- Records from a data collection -

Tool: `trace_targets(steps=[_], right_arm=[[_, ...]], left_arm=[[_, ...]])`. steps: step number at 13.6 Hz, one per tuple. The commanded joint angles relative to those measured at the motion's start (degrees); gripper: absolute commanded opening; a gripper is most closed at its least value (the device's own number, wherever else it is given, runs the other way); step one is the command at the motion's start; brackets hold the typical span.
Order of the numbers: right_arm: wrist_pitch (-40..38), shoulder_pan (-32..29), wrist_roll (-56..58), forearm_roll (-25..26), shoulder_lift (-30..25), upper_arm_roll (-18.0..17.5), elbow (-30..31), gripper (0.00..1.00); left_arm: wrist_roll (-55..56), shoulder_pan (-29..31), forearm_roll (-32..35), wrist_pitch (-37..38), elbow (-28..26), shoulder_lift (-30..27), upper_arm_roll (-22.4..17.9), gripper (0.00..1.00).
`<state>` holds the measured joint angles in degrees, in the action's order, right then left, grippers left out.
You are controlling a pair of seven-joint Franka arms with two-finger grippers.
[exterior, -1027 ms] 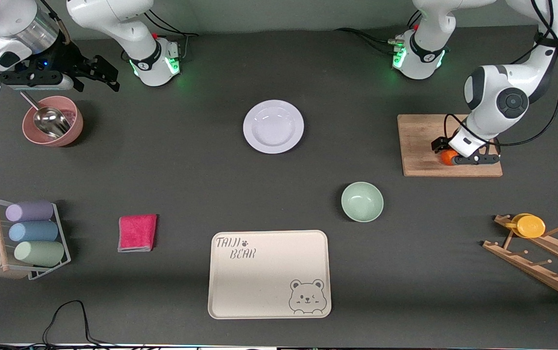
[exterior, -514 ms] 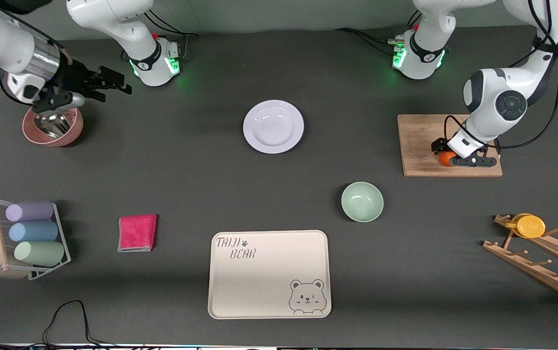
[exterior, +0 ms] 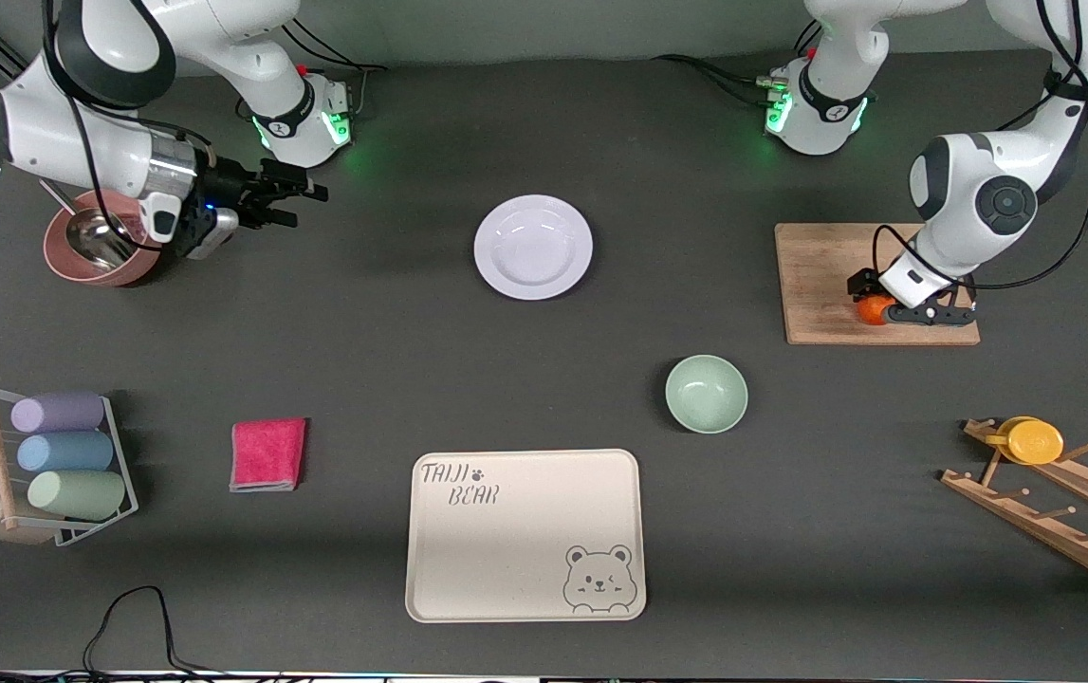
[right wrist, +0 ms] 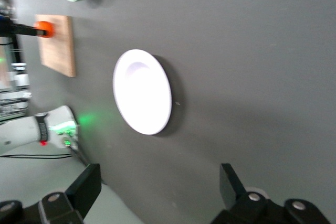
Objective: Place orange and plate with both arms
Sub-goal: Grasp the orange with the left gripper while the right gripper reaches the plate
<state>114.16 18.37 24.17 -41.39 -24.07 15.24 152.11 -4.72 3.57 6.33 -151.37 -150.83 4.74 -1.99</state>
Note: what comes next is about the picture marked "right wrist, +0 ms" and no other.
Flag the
* * *
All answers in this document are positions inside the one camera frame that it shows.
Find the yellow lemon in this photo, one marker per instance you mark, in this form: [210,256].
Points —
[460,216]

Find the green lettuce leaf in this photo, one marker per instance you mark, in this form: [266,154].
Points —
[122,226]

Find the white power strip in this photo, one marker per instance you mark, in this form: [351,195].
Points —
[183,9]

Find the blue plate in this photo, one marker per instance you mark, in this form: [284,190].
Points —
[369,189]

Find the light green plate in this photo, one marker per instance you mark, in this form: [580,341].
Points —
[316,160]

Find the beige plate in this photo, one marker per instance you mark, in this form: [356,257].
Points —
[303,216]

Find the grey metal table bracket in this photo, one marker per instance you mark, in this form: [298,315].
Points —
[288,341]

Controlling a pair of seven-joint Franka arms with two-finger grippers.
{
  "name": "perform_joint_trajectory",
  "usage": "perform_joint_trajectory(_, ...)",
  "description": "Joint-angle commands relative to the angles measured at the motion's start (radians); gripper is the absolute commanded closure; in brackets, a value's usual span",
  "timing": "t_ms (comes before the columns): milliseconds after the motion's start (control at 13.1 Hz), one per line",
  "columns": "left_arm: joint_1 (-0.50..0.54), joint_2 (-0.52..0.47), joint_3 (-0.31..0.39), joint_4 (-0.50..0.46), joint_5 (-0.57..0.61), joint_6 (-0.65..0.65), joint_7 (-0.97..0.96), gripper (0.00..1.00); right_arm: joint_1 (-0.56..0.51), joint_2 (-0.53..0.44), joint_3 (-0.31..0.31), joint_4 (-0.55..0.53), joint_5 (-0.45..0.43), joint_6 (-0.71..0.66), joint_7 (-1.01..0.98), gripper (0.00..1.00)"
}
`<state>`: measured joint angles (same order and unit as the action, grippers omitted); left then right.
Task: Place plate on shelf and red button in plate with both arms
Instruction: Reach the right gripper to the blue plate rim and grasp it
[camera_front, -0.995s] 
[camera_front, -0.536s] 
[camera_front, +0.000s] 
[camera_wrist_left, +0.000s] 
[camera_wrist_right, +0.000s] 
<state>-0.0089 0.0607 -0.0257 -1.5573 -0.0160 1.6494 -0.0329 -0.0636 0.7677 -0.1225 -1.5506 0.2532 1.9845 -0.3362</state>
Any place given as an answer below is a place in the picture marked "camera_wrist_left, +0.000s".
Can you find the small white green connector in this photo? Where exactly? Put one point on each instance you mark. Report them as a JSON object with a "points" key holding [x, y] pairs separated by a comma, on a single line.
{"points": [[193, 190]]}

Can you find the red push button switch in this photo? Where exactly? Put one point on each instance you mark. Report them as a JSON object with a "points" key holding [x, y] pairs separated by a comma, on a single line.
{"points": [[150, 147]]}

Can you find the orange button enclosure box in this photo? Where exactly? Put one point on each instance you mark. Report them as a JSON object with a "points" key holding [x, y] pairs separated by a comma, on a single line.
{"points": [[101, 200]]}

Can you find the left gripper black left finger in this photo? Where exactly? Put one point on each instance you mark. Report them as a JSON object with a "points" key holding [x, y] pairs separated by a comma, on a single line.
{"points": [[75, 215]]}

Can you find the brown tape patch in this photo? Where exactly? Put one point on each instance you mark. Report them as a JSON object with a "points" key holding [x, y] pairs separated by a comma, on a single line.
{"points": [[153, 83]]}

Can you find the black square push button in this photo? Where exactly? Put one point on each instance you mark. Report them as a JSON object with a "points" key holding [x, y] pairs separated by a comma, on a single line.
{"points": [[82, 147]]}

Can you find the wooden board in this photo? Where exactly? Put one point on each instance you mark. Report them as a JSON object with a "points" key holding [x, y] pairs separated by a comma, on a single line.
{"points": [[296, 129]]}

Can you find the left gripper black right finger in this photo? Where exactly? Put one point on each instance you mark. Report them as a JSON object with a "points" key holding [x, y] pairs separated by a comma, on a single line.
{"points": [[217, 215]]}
...
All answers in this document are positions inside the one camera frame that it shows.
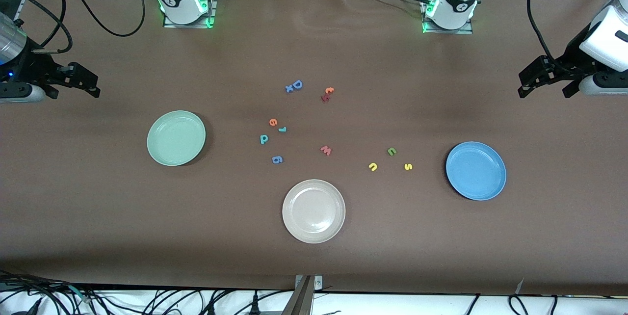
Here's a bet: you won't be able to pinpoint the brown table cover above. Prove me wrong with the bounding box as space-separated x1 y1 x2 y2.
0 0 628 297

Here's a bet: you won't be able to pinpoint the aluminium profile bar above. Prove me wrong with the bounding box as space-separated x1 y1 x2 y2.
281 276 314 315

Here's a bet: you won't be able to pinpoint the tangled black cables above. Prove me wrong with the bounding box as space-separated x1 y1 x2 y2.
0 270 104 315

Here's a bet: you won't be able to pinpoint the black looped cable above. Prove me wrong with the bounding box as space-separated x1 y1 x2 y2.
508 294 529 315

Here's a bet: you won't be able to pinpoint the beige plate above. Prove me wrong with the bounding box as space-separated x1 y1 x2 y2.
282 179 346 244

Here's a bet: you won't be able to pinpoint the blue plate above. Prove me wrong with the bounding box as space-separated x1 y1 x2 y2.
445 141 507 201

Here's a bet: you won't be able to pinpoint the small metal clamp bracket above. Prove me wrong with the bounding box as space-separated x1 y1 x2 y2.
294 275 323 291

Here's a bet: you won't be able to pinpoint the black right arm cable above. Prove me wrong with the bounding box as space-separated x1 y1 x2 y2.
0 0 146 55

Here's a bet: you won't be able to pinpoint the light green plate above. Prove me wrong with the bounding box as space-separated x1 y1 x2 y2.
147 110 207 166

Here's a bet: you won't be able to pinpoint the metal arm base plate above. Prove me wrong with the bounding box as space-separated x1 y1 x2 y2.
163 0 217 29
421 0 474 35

- Task requirements -
Proceeding from the line containing "Find the grey" through the line containing "<state>-0.0089 0.0607 -0.0257", transcribe the lines above exactly, both end lines included.

- Answer space -
Find the grey metal table bracket in this photo, one marker per instance you mark, in this form: [298,315].
Points —
[288,341]

Controlling a pair of seven-joint Franka arms with two-finger grippers.
{
  "name": "perform_joint_trajectory",
  "usage": "perform_joint_trajectory(_, ...)",
  "description": "Joint-angle commands relative to the angles measured at the motion's start (radians); gripper is the absolute commanded closure; in brackets, a value's usual span",
  "timing": "t_ms (comes before the columns): milliseconds after the motion's start (control at 13.1 Hz), one per line",
  "columns": "left_arm: joint_1 (-0.50..0.54), joint_2 (-0.52..0.47), joint_3 (-0.31..0.39), joint_4 (-0.50..0.46), joint_5 (-0.57..0.61), joint_6 (-0.65..0.65), joint_7 (-0.97..0.96), gripper (0.00..1.00); right_arm: joint_1 (-0.56..0.51), joint_2 (-0.53..0.44), joint_3 (-0.31..0.31), joint_4 (-0.55..0.53), joint_5 (-0.45..0.43), joint_6 (-0.71..0.66), joint_7 (-1.01..0.98), gripper (0.00..1.00)"
}
`<state>`: measured joint angles (same order and unit as the action, grippers omitted); left then right.
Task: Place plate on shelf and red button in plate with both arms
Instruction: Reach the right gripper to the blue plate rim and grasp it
[camera_front, -0.995s] 
[camera_front, -0.536s] 
[camera_front, +0.000s] 
[camera_wrist_left, +0.000s] 
[camera_wrist_right, +0.000s] 
<state>-0.0089 0.0607 -0.0257 -1.5573 -0.0160 1.6494 -0.0329 -0.0636 0.7677 -0.1225 -1.5506 0.2532 1.9845 -0.3362</state>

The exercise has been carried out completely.